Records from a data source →
++++++++++++++++++++
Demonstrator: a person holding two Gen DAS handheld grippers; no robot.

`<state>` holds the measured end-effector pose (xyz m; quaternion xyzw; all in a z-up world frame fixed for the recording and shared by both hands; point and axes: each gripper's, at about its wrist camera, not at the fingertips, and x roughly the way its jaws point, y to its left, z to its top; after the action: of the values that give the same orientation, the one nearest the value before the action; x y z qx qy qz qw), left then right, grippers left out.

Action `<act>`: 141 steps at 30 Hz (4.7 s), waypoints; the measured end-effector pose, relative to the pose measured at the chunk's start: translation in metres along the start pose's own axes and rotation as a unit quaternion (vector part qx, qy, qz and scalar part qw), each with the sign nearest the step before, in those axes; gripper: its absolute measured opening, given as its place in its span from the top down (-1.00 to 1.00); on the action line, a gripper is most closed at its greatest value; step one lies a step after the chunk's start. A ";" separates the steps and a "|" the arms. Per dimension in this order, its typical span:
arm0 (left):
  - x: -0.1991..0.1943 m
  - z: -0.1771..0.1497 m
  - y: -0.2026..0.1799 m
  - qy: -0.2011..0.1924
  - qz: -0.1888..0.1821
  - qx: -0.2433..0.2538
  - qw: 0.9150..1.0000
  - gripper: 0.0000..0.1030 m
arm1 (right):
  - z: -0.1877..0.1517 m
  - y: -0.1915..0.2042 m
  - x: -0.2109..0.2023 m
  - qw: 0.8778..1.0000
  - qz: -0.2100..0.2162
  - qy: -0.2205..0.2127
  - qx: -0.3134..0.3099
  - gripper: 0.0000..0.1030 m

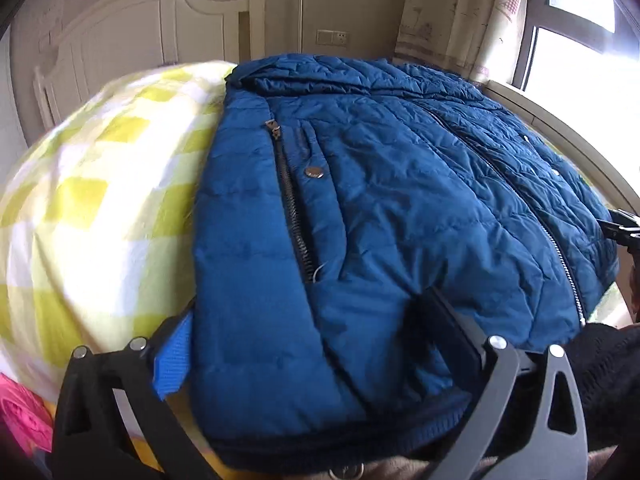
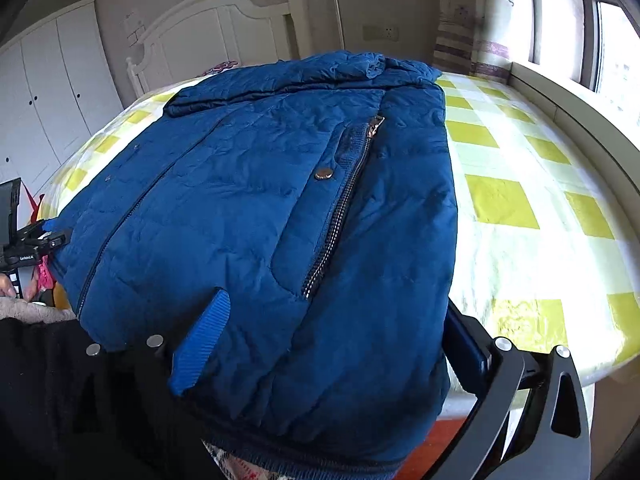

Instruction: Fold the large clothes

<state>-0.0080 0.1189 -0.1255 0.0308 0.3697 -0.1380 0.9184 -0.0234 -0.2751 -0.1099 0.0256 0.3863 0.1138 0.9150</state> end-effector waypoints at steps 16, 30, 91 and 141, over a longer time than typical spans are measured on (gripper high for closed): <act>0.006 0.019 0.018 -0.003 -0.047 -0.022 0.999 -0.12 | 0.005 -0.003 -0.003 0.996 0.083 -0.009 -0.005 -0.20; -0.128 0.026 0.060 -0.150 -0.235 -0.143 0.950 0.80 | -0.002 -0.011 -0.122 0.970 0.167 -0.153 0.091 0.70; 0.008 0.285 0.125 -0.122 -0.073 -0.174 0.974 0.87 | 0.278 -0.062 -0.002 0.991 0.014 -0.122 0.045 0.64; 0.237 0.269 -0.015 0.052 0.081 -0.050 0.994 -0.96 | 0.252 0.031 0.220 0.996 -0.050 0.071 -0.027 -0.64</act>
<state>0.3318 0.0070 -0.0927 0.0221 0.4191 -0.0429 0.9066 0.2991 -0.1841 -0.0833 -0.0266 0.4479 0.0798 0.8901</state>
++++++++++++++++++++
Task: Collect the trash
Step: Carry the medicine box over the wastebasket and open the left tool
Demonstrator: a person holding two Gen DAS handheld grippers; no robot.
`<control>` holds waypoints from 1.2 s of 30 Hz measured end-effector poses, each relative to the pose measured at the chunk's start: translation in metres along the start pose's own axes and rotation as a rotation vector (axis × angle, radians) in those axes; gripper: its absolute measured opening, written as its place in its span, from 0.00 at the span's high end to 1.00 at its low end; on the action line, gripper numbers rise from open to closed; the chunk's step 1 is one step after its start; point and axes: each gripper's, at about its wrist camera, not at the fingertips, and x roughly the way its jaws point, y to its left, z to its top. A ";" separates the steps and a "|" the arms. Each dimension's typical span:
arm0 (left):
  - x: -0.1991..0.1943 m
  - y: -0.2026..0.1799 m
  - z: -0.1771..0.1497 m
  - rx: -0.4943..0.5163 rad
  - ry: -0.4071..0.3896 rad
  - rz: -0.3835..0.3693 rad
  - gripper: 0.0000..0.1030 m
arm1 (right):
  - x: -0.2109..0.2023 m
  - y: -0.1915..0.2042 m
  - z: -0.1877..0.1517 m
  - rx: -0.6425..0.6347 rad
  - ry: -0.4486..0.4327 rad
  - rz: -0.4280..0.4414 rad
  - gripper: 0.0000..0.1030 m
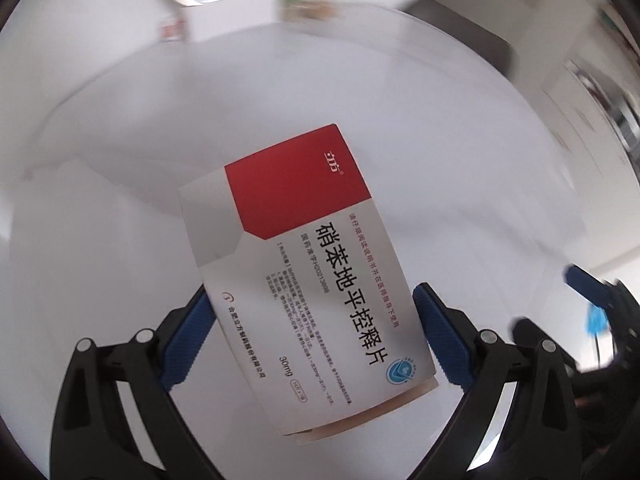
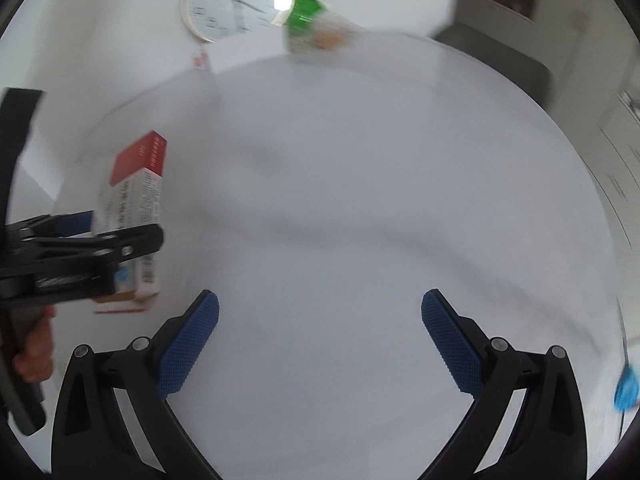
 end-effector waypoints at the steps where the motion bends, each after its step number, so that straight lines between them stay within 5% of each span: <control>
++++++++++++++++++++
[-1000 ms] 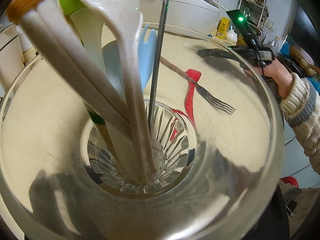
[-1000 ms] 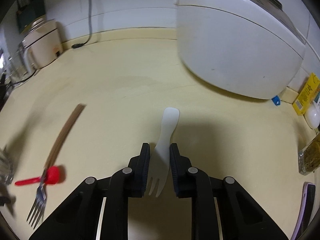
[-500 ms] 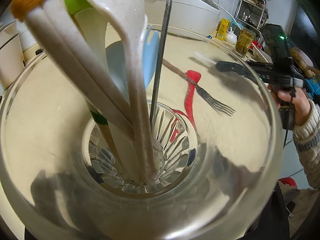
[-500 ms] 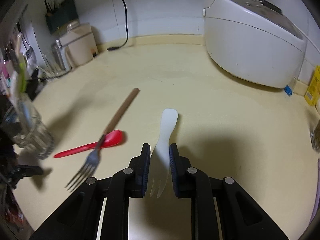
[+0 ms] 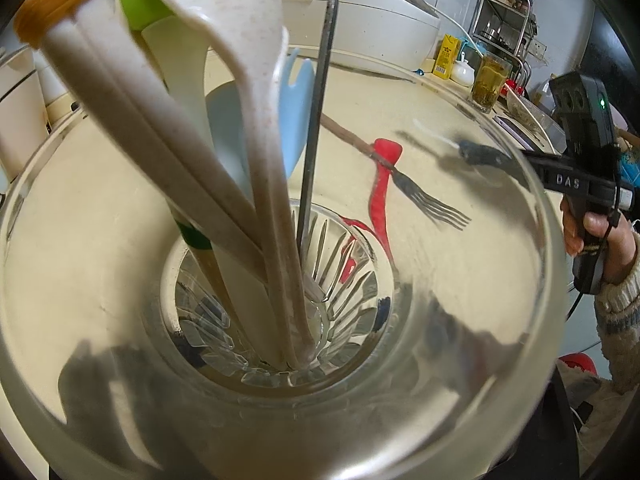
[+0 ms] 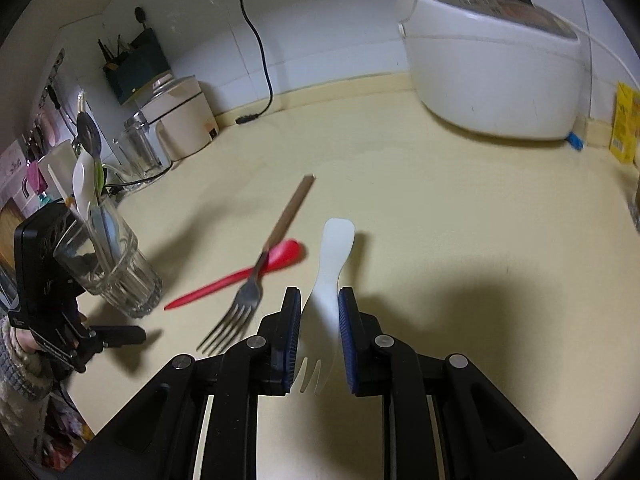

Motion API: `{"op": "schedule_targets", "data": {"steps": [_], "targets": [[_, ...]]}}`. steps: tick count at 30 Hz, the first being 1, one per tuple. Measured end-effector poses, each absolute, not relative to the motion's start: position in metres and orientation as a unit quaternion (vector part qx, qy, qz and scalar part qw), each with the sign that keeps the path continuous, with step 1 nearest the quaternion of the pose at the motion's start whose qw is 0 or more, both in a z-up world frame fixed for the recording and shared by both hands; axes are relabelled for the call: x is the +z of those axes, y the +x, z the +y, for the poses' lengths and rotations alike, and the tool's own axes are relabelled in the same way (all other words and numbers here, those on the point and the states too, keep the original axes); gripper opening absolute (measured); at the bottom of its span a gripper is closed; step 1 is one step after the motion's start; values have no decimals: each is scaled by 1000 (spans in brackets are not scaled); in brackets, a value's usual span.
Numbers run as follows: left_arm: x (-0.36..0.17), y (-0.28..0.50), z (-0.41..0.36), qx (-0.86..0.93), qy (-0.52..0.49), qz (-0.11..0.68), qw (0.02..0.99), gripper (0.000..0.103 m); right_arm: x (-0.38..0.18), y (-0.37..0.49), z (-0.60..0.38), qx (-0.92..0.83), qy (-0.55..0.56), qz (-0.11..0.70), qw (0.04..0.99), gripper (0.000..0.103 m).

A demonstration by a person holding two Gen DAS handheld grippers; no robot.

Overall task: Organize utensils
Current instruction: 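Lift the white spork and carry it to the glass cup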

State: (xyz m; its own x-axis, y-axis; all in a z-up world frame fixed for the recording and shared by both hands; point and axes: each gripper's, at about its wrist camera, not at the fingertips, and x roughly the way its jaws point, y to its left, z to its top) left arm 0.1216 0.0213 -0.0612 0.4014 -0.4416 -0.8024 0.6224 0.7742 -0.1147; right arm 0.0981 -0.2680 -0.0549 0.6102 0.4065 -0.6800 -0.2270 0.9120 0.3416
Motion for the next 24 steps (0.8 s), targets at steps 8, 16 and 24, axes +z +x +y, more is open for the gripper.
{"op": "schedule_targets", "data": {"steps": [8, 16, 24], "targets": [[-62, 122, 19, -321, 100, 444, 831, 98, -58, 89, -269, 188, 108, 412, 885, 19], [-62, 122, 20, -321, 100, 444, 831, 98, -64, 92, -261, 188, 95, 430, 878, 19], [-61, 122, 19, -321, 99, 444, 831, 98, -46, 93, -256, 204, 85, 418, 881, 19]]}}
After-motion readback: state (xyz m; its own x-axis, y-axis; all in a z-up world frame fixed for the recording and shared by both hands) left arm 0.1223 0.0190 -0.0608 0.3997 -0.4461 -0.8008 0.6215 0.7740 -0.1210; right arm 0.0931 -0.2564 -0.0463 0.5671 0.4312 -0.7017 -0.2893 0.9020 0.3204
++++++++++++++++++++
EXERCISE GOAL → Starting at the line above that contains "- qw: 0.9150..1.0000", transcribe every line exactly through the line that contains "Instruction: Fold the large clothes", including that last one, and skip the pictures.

RESPONSE TO THIS EXERCISE →
  - qw: 0.9150..1.0000
  - gripper: 0.0000..0.1030 m
arm1 (right):
  - z: -0.1877..0.1517 m
  - y: -0.1915..0.2042 m
  - x: -0.2109..0.2023 m
  - qw: 0.8778..1.0000
  - qz: -0.2100..0.2162
  - qy: -0.2205..0.2127
  - qx: -0.3134..0.3099
  - gripper: 0.0000..0.1030 m


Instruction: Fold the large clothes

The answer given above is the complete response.